Because they're food snobs

France has long been convinced not only of their cuisine's superiority over that of every other country, but in particular, over its near neighbor, England. And that stings.

Frustration with and dismissal of French food snobbery has become part of English life, but in recent years, as English chefs have been working hard to revamp the sorry state and image of English cuisine, it's become more pointed. And it's a conversation that happens each year, when the Michelin guide, a restaurant guidebook featuring the actual Michelin man on its cover that's been a European standard for more than 100 years, is published. While it's odd enough that a tire company could be such a long-respected arbiter of luxury, taste and refinement, British restaurant circles are more attenuated to the fact that it's a French institution. And in 2009, though there were 26 three-star rated restaurants in France, there were only three in the UK. Coincidence? The English think not.

Because they're wine snobs

In the wine world, the English had a wonderful time gloating over the famous defeat of French wines during a blind taste test at the Judgment of Paris in 1976 (see the film Bottle Shock). While it was a Californian wine that did the honors, toppling the French wine crown, just watching someone, anyone, beat the French was incredibly satisfying. And of course, the English are very happy to remind you that it was an English wine merchant who brought the Californian wine to the expo.

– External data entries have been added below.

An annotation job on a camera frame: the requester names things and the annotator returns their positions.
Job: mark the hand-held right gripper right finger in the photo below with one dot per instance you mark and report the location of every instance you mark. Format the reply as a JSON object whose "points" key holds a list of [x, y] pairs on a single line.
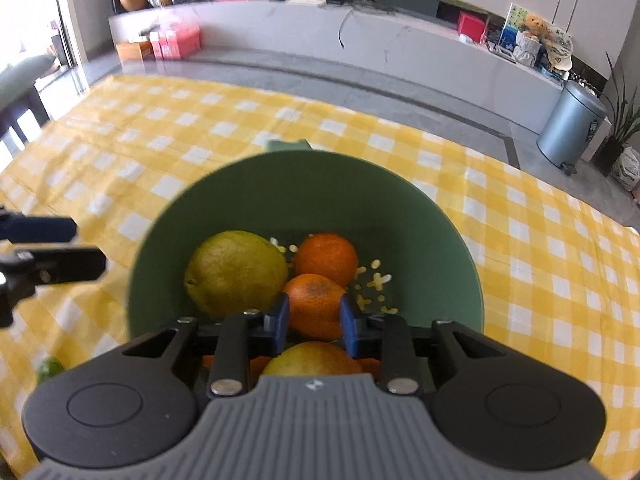
{"points": [[350, 327]]}

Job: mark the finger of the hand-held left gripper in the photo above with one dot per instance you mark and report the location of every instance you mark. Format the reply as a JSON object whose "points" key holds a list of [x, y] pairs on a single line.
{"points": [[37, 230], [60, 264]]}

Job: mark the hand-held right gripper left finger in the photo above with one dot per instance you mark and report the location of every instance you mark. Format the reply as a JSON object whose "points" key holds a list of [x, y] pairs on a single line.
{"points": [[280, 327]]}

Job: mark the dark-spotted orange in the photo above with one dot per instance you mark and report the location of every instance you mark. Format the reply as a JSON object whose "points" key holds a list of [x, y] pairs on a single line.
{"points": [[312, 305]]}

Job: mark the yellow-green pear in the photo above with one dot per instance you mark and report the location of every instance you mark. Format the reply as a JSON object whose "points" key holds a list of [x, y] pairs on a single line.
{"points": [[235, 272], [310, 360]]}

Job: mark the green bowl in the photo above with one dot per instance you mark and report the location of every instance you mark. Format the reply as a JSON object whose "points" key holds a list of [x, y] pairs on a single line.
{"points": [[300, 195]]}

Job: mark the green cucumber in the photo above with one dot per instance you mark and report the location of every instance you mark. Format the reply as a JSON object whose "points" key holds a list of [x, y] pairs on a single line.
{"points": [[50, 369]]}

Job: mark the dark wooden chair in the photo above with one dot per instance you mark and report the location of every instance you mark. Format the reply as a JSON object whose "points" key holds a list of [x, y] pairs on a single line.
{"points": [[27, 115]]}

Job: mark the pale green cushion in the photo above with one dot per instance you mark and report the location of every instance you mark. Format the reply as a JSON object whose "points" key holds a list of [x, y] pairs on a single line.
{"points": [[22, 77]]}

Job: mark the yellow checked tablecloth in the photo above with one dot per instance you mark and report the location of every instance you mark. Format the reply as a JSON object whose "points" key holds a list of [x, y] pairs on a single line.
{"points": [[525, 260]]}

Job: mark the orange cardboard box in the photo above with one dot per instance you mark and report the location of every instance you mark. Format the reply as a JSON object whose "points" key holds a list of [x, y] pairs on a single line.
{"points": [[134, 51]]}

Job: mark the stack of pink packets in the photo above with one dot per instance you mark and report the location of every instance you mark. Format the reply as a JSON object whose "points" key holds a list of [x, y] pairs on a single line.
{"points": [[175, 42]]}

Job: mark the white marble TV console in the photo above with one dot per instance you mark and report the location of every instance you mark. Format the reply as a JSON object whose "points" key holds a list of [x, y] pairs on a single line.
{"points": [[400, 55]]}

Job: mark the grey-blue pedal bin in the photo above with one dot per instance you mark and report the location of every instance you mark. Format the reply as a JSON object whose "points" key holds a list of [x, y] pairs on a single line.
{"points": [[570, 127]]}

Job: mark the white plastic bag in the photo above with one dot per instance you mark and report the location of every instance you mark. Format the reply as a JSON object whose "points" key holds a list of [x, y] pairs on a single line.
{"points": [[627, 167]]}

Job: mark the red box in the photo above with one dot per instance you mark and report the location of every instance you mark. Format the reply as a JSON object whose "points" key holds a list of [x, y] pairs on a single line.
{"points": [[471, 27]]}

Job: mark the teddy bear in white wrap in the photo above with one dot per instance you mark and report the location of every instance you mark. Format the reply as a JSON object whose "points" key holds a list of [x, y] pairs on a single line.
{"points": [[530, 40]]}

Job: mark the blue and white picture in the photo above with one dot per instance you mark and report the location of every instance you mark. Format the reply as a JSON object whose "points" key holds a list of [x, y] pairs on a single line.
{"points": [[510, 27]]}

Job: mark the long-leaved potted plant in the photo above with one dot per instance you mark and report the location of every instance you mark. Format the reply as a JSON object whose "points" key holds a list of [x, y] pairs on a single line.
{"points": [[622, 120]]}

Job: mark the white printed cap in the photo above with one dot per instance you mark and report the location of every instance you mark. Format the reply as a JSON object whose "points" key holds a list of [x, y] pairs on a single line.
{"points": [[560, 52]]}

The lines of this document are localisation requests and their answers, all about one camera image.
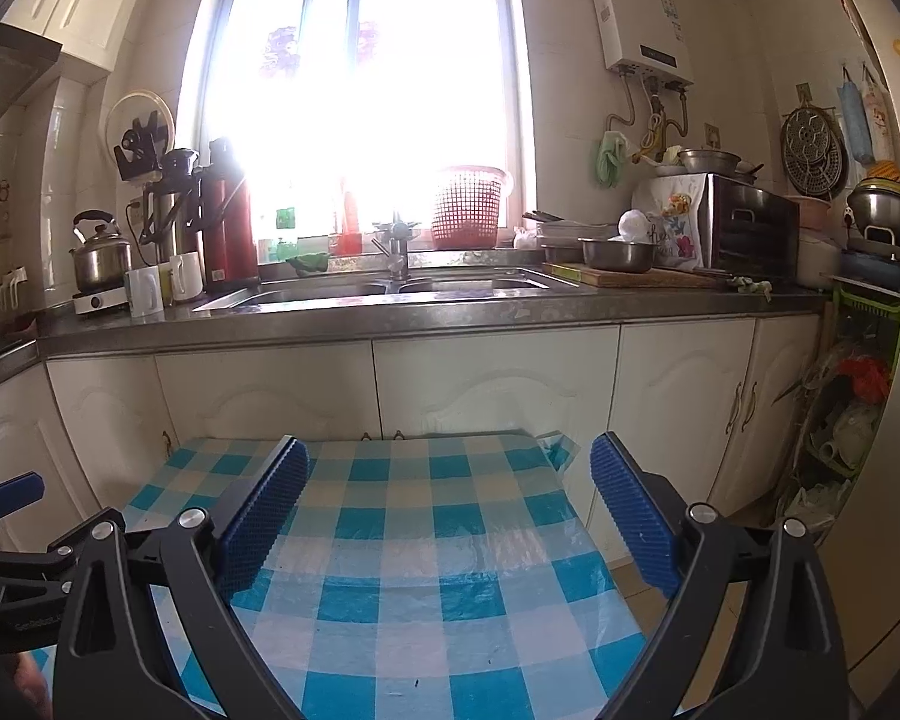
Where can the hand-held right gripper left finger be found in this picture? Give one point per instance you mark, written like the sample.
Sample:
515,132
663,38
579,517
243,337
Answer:
266,517

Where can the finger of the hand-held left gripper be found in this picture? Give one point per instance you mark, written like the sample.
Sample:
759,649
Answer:
15,491
30,562

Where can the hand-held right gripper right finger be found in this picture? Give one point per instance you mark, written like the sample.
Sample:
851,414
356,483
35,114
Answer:
634,517

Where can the person's left hand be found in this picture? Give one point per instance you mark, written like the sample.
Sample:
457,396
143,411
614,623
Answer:
34,682

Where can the gas stove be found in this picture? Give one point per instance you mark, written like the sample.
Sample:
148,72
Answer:
0,356

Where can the blue checkered tablecloth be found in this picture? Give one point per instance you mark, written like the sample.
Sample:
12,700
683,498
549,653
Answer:
420,540

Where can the beige plastic holder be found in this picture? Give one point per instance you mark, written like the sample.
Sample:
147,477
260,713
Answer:
13,289

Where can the white induction cooker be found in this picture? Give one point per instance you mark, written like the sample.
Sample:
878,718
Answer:
97,301

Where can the steel sink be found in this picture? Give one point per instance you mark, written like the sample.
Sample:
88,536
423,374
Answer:
330,291

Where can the plain white mug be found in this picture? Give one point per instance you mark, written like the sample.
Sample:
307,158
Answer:
142,292

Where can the wooden cutting board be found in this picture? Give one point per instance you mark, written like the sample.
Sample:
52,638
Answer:
645,279

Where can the steel kettle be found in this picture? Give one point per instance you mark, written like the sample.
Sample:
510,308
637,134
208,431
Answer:
101,262

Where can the white mug green print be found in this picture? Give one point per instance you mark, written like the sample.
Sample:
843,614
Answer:
187,277

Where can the green cloth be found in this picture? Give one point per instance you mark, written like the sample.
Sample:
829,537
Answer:
307,262

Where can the red plastic bag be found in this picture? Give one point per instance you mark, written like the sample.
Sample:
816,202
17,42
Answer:
866,379

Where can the red thermos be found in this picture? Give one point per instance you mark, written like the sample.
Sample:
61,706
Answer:
229,240

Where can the white round bundle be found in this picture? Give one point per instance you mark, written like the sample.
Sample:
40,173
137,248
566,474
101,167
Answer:
635,225

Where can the steel faucet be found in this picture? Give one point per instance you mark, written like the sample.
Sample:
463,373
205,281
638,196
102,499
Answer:
397,255

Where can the white floral cloth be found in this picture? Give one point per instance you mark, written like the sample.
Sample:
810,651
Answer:
675,225

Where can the green bottle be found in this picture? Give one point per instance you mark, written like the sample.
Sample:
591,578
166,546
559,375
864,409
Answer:
285,219

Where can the red bottle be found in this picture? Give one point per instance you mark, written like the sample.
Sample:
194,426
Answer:
349,229

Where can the black toaster oven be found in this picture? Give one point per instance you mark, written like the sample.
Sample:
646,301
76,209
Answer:
750,229

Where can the silver thermos pot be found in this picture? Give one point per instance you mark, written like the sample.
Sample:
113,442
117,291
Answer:
176,217

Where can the green storage rack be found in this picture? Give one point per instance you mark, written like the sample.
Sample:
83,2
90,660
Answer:
870,300

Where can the blue pot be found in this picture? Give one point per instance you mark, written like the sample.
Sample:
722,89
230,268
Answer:
874,268

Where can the red plastic basket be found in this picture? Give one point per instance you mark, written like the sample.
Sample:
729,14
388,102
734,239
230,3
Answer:
469,210

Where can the pink basin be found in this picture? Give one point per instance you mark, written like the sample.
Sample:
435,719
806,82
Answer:
810,214

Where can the green rubber glove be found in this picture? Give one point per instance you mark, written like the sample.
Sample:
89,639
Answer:
609,157

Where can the steel basin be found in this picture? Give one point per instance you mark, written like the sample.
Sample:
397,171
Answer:
709,161

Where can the black lid rack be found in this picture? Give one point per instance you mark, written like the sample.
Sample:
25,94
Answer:
139,146

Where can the large steel bowl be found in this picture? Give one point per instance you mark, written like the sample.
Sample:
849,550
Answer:
877,206

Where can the glass pot lid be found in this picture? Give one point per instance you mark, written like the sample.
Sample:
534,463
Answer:
124,109

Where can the round steamer rack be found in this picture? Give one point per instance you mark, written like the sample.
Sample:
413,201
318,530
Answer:
814,150

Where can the water heater pipes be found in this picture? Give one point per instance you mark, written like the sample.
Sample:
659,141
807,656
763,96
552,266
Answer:
630,101

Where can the range hood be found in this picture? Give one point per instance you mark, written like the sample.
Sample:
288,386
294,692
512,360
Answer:
7,75

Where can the kitchen window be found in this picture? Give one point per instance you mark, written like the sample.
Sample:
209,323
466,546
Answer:
390,90

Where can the blue hanging cloth bag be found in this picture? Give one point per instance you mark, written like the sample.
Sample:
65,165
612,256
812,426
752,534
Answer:
855,120

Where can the red paper window decoration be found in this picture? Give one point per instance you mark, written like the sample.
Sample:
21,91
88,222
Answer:
369,41
279,52

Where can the white hanging cloth bag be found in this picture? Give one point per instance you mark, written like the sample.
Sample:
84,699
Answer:
879,116

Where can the white water heater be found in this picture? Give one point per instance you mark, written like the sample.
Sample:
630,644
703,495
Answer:
637,15

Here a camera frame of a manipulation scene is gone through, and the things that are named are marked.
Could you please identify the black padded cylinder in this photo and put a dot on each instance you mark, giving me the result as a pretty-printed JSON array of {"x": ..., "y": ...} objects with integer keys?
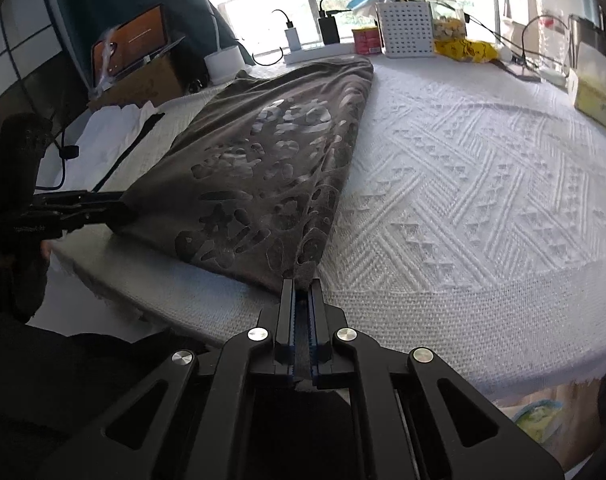
[{"x": 23, "y": 155}]

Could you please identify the tablet with orange screen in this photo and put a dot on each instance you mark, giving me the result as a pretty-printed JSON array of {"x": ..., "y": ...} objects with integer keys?
[{"x": 138, "y": 35}]

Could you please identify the yellow duck print packet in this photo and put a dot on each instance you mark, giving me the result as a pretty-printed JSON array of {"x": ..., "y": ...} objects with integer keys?
[{"x": 468, "y": 50}]

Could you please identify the red can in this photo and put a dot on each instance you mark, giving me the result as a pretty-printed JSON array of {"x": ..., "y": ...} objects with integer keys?
[{"x": 367, "y": 41}]

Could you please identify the white desk lamp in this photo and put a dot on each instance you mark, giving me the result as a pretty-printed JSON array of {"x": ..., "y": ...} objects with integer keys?
[{"x": 223, "y": 62}]

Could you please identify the white garment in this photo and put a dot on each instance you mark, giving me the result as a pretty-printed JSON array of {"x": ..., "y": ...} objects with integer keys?
[{"x": 98, "y": 145}]

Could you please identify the light blue plastic bag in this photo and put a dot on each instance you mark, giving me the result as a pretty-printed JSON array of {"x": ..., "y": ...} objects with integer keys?
[{"x": 365, "y": 2}]

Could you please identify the white power strip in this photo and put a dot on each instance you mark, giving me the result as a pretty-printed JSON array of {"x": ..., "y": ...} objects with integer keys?
[{"x": 313, "y": 54}]

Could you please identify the dark brown hoodie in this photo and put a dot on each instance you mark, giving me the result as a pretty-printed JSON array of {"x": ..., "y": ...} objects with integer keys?
[{"x": 263, "y": 160}]

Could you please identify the clear plastic wrapper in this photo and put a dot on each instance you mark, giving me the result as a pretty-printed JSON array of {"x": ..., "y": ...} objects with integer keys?
[{"x": 108, "y": 55}]

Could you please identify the black balcony railing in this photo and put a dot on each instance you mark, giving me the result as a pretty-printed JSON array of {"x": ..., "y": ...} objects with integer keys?
[{"x": 311, "y": 5}]

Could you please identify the clear water bottle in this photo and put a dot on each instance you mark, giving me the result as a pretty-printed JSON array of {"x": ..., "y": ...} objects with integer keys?
[{"x": 553, "y": 30}]

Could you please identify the silver power bank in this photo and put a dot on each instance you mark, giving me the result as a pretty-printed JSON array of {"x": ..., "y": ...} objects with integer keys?
[{"x": 520, "y": 72}]

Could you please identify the yellow tissue box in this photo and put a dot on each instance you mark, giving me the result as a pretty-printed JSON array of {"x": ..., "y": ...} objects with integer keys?
[{"x": 600, "y": 95}]

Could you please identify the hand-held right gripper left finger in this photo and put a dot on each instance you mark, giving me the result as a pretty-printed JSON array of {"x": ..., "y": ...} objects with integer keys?
[{"x": 283, "y": 320}]

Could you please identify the brown cardboard box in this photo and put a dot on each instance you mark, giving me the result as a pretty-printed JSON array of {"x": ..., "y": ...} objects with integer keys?
[{"x": 148, "y": 82}]

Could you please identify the white charger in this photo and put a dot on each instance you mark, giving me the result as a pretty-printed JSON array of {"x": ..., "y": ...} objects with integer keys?
[{"x": 293, "y": 40}]

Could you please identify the colourful printed item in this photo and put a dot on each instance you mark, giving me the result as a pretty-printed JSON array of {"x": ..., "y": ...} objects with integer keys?
[{"x": 543, "y": 420}]

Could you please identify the small white pill bottle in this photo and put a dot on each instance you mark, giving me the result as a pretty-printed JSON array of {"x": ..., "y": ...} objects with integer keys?
[{"x": 505, "y": 54}]

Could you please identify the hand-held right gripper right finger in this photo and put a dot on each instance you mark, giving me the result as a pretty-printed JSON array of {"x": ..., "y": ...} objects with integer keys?
[{"x": 319, "y": 320}]

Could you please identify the white perforated basket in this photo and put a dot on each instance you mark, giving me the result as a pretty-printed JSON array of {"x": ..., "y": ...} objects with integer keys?
[{"x": 405, "y": 30}]

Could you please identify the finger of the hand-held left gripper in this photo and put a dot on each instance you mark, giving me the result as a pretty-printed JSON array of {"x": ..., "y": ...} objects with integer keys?
[
  {"x": 98, "y": 221},
  {"x": 83, "y": 201}
]

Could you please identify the clear snack jar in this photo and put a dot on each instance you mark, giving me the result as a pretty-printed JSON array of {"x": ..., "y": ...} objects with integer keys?
[{"x": 445, "y": 22}]

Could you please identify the black charger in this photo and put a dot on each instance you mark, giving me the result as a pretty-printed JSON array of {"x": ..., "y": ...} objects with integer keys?
[{"x": 329, "y": 30}]

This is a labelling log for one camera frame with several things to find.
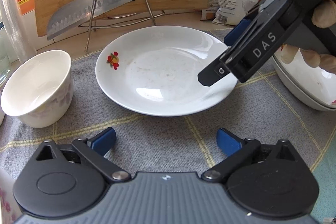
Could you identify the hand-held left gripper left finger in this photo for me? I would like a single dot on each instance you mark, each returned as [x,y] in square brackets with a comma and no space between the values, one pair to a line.
[103,141]

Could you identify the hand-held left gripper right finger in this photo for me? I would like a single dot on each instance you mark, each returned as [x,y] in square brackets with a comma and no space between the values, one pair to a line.
[227,142]

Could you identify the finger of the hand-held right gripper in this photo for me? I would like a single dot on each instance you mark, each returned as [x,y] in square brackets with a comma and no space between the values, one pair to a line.
[236,32]
[210,75]

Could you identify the white floral bowl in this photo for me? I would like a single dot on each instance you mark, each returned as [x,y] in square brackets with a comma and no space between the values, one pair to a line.
[8,200]
[36,87]

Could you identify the person's right hand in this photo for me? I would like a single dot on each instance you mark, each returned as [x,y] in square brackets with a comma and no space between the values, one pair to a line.
[324,12]

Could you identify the grey and teal checked towel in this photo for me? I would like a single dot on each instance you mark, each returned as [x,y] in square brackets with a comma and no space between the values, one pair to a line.
[162,134]

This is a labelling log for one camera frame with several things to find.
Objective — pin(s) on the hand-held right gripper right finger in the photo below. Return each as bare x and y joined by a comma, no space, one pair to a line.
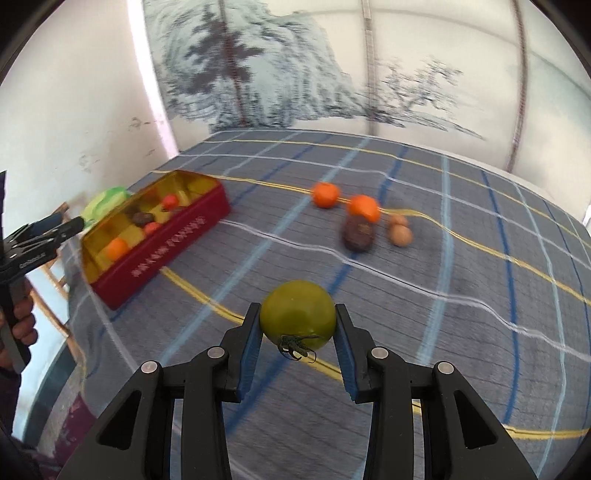
346,357

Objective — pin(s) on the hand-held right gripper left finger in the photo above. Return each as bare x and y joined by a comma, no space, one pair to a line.
251,353

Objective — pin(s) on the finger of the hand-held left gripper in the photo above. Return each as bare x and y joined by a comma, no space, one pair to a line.
64,229
48,221

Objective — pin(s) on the orange mandarin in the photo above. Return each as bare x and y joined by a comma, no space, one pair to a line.
325,194
364,207
116,248

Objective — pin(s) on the green tomato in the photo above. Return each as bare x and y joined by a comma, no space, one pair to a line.
298,314

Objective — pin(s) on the dark brown passion fruit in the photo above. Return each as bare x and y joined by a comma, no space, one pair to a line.
140,217
358,233

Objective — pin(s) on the red tomato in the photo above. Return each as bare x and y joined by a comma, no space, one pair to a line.
170,201
151,227

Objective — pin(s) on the red and gold tin box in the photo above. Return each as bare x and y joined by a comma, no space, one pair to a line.
175,240

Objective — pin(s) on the tan longan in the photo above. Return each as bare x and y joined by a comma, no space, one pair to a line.
399,235
400,220

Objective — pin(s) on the person's left hand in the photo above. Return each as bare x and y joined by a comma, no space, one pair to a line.
25,319

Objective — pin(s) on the wooden chair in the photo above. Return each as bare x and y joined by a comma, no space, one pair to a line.
57,282

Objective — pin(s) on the green tissue pack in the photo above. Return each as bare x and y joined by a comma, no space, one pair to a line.
104,203

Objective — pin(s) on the blue plaid tablecloth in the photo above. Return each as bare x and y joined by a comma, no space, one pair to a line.
461,323

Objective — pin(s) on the dark red object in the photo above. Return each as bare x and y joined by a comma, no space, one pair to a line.
81,417

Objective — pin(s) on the landscape painted folding screen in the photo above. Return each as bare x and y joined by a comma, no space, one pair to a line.
438,37

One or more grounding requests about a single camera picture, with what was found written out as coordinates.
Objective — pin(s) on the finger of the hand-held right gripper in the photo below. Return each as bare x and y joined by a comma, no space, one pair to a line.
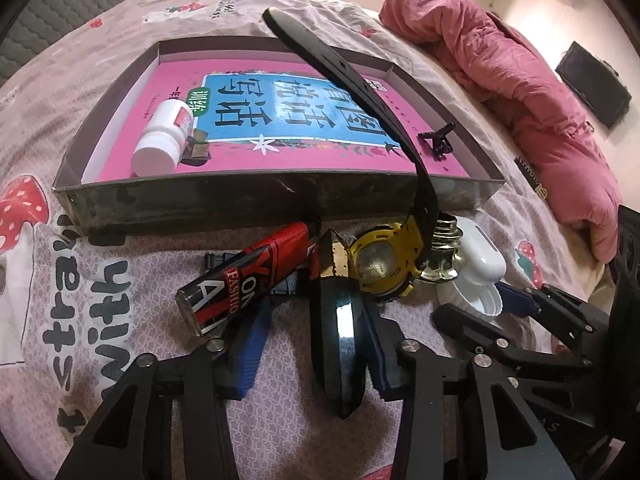
515,301
465,322

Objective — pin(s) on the black gold faceted tube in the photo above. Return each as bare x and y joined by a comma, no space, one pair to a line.
337,335

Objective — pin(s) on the pink blue book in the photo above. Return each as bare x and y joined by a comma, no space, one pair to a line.
280,110

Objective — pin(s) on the shallow cardboard box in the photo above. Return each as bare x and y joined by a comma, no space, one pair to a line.
200,205

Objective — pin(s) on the strawberry printed blanket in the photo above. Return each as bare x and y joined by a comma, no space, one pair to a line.
60,310

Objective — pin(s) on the white earbuds case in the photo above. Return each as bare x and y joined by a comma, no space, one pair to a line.
482,255

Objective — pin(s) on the red black cylindrical tube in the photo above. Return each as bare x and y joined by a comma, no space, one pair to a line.
240,280

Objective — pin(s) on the small white bottle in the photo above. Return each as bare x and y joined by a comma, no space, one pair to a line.
160,140

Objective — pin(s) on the white jar lid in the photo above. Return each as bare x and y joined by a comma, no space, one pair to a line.
475,300

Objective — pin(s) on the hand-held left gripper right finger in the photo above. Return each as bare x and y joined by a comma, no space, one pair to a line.
382,360

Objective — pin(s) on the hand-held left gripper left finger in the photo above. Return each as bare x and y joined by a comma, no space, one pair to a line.
250,350

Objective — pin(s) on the black hair claw clip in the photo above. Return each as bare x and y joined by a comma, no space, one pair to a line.
437,140

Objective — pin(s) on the black yellow wrist watch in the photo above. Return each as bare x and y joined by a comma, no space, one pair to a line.
360,95

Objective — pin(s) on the grey quilted headboard cover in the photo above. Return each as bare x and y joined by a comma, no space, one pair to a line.
60,5

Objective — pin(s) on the pink quilt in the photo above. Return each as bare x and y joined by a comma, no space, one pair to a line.
510,100

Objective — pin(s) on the wall television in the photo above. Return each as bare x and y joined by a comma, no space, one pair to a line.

Because they're fashion snobs

A French woman (or man, for that matter), as countless catwalks and fashion magazines have reinforced, could walk out of their pied a terre attired entirely in brown burlap and make it seem enviably fashionable. Fashion in England, on the other hand, tends to be, well, strikingly unfashionable. (Witness English designer Stella McCartney's recent lace jumpsuit mess at the Met's Costume Institute Gala.)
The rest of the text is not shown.